» **What is required**
Across the entries below, tally every line that holds the word "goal". Give only the tally.

» **Material shown**
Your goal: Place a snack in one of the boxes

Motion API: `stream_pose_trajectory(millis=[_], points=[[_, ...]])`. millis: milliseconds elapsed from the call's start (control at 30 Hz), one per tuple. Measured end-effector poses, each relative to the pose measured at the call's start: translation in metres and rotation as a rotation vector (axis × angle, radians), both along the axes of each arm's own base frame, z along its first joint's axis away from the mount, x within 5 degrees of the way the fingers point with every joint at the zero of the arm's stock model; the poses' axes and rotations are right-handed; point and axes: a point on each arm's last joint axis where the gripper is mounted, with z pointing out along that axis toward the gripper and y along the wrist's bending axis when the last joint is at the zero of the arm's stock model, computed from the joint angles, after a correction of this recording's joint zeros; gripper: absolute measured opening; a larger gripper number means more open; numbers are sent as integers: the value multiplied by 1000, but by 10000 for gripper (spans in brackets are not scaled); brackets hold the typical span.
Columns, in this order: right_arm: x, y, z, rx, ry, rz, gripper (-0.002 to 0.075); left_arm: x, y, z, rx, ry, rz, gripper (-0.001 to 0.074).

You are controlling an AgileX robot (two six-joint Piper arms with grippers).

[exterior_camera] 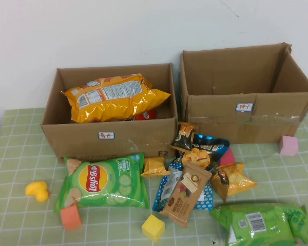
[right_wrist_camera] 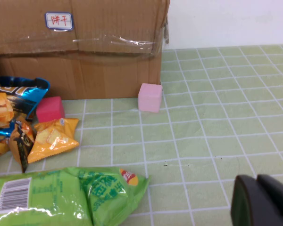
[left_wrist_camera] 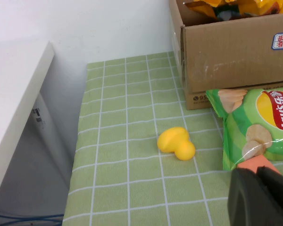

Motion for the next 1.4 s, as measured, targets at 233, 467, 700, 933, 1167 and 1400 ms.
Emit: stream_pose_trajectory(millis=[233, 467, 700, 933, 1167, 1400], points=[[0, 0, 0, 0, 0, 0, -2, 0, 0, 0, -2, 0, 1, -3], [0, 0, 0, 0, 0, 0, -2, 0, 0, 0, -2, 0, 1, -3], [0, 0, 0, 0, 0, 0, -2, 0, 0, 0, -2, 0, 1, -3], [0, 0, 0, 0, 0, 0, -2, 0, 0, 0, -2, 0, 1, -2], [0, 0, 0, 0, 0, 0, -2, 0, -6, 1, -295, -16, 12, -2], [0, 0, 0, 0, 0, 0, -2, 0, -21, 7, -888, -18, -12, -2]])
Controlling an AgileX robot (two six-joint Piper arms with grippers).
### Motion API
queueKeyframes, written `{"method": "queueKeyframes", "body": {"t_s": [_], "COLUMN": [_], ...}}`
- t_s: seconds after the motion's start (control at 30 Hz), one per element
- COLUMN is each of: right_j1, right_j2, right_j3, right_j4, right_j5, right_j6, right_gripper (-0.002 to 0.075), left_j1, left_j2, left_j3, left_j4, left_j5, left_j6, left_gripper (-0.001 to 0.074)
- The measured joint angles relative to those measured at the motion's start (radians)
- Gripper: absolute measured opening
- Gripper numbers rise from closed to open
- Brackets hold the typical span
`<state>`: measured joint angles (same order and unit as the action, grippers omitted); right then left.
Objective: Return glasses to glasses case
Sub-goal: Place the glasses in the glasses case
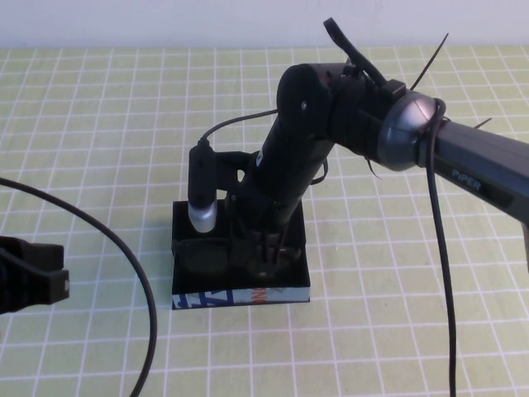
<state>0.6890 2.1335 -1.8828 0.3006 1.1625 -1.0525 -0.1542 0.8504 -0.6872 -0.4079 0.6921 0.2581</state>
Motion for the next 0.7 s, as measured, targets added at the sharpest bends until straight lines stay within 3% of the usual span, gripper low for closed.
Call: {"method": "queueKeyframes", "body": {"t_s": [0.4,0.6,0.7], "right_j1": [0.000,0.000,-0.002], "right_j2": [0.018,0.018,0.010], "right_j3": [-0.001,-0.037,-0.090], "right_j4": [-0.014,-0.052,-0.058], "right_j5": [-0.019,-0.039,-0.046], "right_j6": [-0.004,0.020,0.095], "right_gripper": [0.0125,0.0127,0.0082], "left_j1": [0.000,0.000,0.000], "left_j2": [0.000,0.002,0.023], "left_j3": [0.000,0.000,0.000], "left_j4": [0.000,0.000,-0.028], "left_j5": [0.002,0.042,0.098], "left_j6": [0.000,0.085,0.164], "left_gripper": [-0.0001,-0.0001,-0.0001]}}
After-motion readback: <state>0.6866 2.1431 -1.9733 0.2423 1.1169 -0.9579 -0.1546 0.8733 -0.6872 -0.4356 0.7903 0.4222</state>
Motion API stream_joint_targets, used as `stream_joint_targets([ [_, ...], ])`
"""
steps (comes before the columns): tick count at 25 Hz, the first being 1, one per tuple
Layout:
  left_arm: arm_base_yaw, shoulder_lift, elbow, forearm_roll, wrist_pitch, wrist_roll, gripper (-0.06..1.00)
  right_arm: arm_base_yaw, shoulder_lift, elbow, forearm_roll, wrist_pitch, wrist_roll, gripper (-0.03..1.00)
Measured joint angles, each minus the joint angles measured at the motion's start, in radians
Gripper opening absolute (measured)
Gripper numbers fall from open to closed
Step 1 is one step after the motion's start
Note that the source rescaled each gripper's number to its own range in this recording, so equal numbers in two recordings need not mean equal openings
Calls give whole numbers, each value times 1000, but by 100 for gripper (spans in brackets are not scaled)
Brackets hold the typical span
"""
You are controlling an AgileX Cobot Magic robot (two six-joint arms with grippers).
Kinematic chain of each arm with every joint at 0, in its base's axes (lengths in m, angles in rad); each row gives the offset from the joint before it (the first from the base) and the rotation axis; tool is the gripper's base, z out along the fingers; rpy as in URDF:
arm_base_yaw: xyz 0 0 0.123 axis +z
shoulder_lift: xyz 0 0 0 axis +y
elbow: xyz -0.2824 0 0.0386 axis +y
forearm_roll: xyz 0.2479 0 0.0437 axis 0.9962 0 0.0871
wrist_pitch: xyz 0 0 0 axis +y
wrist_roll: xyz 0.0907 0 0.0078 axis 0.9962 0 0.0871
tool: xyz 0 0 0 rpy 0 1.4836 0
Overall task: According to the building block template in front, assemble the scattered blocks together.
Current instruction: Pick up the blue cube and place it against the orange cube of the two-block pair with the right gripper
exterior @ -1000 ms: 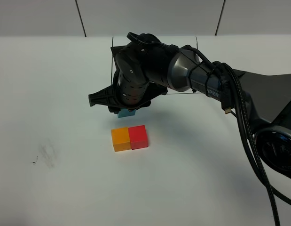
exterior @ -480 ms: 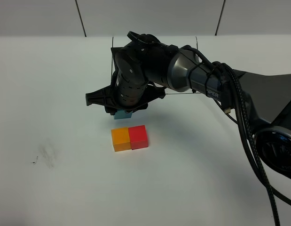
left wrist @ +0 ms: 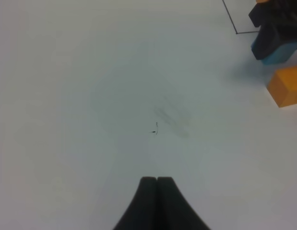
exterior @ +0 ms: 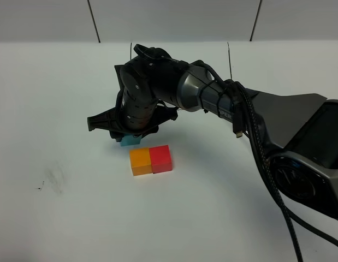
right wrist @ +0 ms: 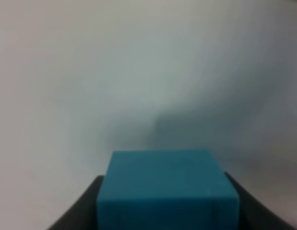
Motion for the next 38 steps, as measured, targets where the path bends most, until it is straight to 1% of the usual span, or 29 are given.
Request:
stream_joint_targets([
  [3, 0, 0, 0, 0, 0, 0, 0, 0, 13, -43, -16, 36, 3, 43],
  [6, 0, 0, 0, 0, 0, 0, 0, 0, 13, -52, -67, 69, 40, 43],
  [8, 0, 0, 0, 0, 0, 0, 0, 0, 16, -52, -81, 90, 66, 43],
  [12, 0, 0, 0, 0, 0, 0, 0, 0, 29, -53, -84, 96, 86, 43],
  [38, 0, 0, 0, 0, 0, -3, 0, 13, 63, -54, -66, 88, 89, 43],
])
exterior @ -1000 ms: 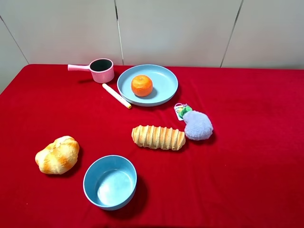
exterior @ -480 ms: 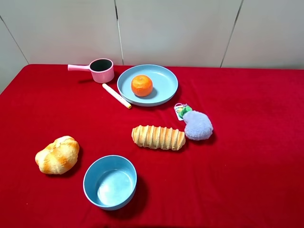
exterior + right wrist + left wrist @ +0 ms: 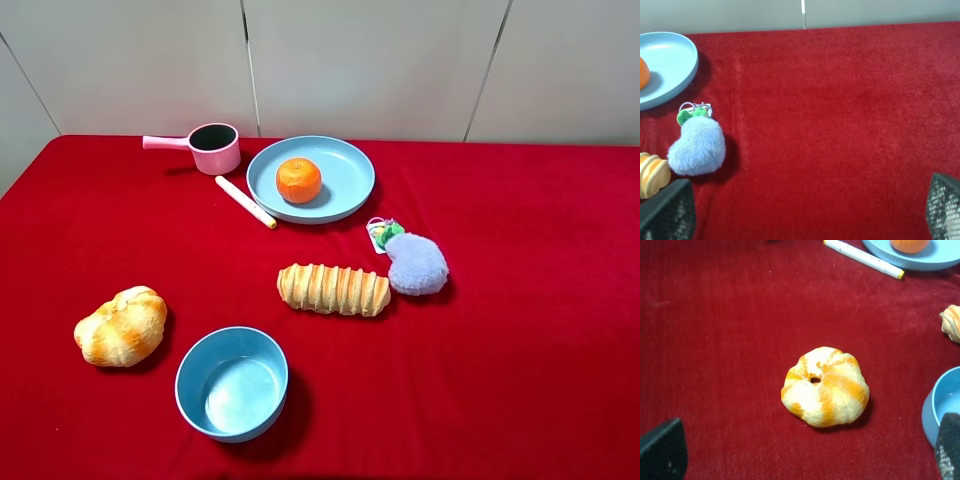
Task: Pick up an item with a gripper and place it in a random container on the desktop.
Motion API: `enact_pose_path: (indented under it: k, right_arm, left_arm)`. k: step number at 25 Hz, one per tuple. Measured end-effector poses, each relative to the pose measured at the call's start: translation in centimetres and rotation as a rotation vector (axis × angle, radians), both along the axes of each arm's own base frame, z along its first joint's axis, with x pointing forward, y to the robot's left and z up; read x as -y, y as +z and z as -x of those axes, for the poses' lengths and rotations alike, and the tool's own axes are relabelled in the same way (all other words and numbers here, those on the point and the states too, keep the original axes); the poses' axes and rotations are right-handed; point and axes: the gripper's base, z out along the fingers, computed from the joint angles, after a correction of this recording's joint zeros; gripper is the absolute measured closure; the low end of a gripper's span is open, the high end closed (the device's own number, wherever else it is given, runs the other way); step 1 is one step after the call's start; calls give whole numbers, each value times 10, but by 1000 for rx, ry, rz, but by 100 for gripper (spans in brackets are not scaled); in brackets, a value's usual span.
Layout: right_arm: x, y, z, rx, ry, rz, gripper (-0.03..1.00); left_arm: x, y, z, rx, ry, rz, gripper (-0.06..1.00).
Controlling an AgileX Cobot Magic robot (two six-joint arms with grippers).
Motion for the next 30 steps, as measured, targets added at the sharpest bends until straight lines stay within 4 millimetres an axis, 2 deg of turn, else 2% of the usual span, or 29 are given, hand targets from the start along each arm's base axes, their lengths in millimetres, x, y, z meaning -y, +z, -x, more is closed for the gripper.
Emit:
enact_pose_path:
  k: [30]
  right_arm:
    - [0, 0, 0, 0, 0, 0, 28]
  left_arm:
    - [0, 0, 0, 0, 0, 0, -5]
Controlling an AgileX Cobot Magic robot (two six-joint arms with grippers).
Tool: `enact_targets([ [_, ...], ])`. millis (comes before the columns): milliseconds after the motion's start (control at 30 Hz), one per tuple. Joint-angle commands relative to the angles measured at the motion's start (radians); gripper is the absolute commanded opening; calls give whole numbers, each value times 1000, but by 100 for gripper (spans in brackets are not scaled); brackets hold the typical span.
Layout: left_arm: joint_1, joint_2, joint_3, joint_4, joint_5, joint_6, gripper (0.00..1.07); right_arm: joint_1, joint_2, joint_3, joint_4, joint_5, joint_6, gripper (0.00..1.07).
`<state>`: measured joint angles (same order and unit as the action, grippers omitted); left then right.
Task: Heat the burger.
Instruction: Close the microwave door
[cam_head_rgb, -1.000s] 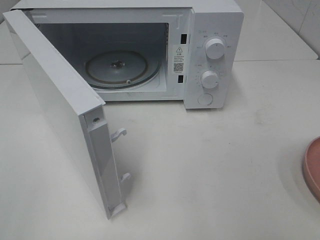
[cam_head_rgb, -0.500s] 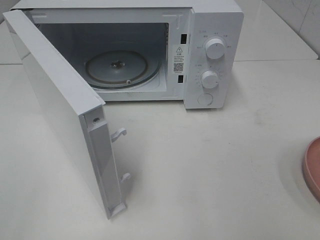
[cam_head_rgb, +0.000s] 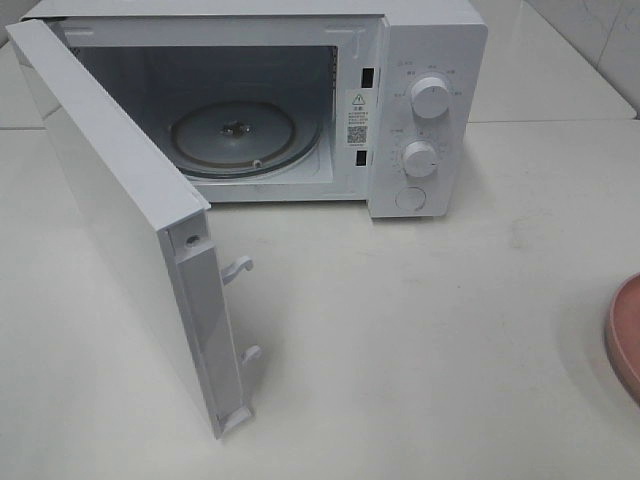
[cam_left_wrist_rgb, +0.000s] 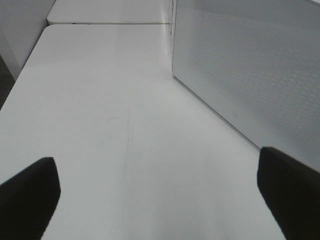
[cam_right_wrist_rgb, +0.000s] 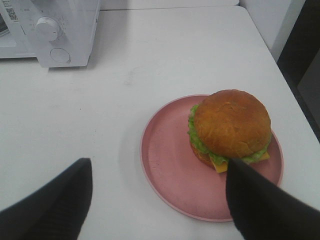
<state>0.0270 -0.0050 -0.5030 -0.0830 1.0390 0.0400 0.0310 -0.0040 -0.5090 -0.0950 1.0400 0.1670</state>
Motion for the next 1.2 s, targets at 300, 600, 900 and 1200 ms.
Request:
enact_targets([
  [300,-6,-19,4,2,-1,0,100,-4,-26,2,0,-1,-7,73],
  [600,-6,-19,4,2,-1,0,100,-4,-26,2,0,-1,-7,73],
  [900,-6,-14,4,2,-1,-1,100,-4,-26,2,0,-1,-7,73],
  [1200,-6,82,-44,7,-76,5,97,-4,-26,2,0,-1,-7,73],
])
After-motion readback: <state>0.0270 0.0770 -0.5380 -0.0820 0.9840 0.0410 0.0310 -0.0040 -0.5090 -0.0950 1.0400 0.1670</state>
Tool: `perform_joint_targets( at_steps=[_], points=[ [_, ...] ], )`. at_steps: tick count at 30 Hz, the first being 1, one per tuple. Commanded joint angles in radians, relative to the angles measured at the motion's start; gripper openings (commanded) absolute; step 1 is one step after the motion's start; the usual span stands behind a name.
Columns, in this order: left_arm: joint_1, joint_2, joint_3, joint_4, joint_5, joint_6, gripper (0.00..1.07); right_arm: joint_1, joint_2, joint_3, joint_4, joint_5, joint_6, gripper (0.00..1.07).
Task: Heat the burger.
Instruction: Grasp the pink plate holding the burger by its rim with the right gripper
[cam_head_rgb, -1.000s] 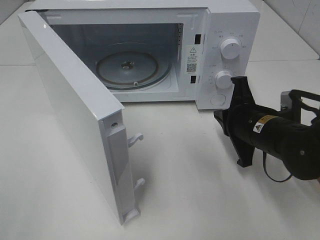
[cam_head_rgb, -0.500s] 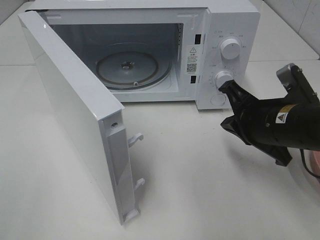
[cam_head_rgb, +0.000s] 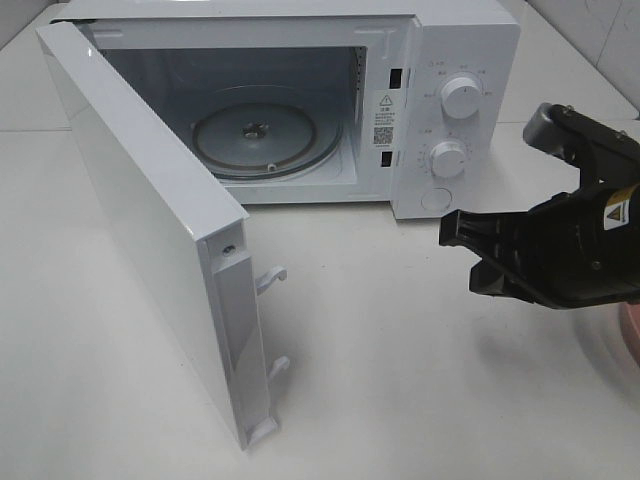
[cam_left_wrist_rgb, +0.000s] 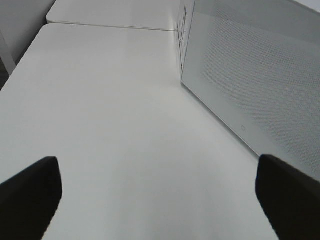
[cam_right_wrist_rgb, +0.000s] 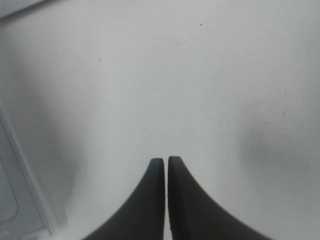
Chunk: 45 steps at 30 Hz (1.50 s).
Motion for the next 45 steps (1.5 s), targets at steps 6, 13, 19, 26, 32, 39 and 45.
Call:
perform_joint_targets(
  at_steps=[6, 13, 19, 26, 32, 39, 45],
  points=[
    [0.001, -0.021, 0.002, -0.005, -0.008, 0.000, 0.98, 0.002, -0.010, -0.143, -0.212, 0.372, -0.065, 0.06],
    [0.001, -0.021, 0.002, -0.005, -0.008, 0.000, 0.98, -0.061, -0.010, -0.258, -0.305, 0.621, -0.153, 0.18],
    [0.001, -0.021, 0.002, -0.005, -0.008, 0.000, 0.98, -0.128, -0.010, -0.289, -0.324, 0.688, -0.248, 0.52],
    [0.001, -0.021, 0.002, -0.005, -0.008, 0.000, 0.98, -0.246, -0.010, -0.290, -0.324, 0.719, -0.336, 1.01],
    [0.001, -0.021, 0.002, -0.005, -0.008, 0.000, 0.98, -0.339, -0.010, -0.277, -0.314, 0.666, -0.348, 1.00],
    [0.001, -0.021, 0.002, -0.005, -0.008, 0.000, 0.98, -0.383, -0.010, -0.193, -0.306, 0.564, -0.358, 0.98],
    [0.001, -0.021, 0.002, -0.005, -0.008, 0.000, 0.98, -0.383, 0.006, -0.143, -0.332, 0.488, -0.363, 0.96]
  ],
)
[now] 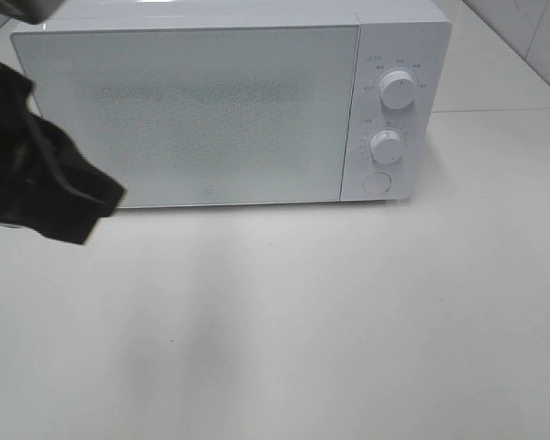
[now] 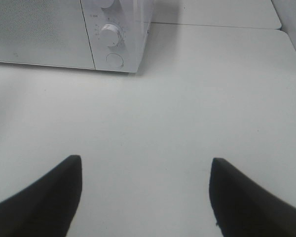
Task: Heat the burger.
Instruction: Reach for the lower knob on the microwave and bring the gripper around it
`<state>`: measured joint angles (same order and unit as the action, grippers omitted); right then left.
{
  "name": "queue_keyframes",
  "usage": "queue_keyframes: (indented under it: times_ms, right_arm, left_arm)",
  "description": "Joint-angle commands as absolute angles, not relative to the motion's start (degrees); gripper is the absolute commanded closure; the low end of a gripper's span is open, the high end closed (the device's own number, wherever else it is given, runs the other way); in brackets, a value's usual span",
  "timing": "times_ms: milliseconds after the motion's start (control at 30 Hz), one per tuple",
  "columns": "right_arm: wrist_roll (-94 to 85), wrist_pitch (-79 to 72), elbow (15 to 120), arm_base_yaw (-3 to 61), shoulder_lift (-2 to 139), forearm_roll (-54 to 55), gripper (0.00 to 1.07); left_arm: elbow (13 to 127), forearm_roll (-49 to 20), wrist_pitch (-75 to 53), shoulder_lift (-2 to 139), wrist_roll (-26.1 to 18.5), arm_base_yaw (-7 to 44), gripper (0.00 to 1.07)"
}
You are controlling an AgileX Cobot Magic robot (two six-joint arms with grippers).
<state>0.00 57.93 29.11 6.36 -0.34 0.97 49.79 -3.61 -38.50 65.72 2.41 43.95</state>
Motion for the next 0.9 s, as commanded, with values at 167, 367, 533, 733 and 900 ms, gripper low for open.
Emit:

» **Solved problem**
2